M. Pierre Lellouche. Il devait justement y avoir un débat cet après-midi ! C'est scandaleux !

M. le président. Allons, monsieur Lellouche !

M. Jean-Marc Ayrault, premier ministre . Il reste une question essentielle, que vous avez rappelée, celle de la position constante de la France en faveur de l'exception culturelle, en faveur de la défense des industries culturelles. La France a toujours considéré que cette question essentielle devait être mise de côté, comme c'est déjà le cas dans nos relations avec le Canada et le Japon – et ce qui est possible avec d'autres pays doit l'être aussi pour les États-Unis.

Nous nous battons, et nous nous battrons toujours pour la défense de la diversité culturelle.

M. Pierre Lellouche. Où est le débat ?

M. Patrick Balkany. On n'en débat pas !

M. Jean-Marc Ayrault, Premier ministre. Dans ce combat, nous ne sommes pas seuls. Le Président de la République, la ministre de la culture, Aurélie Filippetti, la ministre du commerce extérieur, Nicole Bricq, le ministre des affaires étrangères, Laurent Fabius, ainsi que le ministre délégué des affaires européennes, Thierry Repentin, n'ont cessé de multiplier les contacts pour obtenir cette exclusion de la négociation.

Quatorze ministres européens de la culture ont même signé un appel sur ce point. Comme vous l'avez rappelé, le Parlement européen s'est exprimé dans le même sens. La question est simple.

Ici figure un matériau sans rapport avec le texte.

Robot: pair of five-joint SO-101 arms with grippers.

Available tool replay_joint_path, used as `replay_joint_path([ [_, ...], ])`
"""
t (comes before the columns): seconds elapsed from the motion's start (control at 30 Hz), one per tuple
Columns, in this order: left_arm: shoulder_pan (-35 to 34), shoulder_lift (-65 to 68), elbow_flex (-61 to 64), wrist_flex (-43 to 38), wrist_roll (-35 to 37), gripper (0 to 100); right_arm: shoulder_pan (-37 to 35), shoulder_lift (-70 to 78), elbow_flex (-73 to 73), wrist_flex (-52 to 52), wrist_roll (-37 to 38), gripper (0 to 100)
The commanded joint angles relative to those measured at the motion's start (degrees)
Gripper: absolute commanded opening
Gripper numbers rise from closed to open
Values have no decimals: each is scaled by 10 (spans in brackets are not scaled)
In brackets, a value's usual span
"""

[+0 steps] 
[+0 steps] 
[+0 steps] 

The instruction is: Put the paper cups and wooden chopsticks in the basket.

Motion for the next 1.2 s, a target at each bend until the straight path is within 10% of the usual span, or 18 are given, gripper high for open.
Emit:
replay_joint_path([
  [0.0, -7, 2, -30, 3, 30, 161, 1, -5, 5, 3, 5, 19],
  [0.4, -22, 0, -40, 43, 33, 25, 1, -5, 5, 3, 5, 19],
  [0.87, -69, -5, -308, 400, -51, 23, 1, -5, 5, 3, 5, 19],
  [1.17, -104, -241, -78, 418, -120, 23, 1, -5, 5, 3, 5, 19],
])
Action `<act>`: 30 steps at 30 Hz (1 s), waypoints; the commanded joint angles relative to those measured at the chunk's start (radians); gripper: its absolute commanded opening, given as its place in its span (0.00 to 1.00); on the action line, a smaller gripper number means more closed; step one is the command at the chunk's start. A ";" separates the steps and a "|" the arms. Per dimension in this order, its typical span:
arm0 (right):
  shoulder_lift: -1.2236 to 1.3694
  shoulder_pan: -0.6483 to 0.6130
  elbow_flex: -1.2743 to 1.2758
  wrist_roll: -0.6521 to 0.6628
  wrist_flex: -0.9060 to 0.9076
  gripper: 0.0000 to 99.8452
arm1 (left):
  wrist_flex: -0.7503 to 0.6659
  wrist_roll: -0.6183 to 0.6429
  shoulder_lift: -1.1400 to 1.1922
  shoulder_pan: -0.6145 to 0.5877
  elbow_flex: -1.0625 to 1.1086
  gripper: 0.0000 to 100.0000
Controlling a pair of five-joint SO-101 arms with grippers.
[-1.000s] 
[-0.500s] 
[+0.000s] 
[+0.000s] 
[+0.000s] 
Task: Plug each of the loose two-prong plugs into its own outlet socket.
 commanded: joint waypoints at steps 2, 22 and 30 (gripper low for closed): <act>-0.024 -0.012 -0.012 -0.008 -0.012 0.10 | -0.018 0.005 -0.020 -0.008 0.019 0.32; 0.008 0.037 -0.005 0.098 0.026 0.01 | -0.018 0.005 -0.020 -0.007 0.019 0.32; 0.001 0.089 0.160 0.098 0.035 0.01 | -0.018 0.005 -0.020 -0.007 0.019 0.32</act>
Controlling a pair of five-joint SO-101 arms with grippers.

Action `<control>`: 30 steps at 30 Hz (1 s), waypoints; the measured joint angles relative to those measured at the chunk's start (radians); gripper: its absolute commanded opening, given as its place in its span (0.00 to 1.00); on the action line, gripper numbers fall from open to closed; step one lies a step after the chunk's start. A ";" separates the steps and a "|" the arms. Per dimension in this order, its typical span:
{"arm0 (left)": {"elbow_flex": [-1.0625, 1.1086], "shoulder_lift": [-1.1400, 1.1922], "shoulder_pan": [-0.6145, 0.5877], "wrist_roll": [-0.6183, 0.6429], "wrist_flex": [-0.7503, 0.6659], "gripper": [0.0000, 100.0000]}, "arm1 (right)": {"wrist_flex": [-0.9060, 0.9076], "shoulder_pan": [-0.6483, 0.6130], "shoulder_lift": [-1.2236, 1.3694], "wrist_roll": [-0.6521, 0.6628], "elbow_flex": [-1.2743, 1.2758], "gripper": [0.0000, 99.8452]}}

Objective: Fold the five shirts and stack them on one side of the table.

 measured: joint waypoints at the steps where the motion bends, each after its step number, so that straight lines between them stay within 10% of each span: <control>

Quel mandat Mme Nicole Bricq, ministre du commerce extérieur, qui représentera la France vendredi au Conseil européen, tiendra-t-elle du Gouvernement ? Ce mandat est clair, et la France s'opposera à l'ouverture des négociations si les industries culturelles ne sont pas protégées, c'est-à-dire exclues des négociations. La France ira jusqu'à utiliser son droit de veto politique. C'est notre identité, c'est notre combat. Nous ne sommes pas seuls, mais en tête pour le mener avec l'appui de la représentation nationale. (Applaudissements sur les bancs des groupes SRC et GDR.)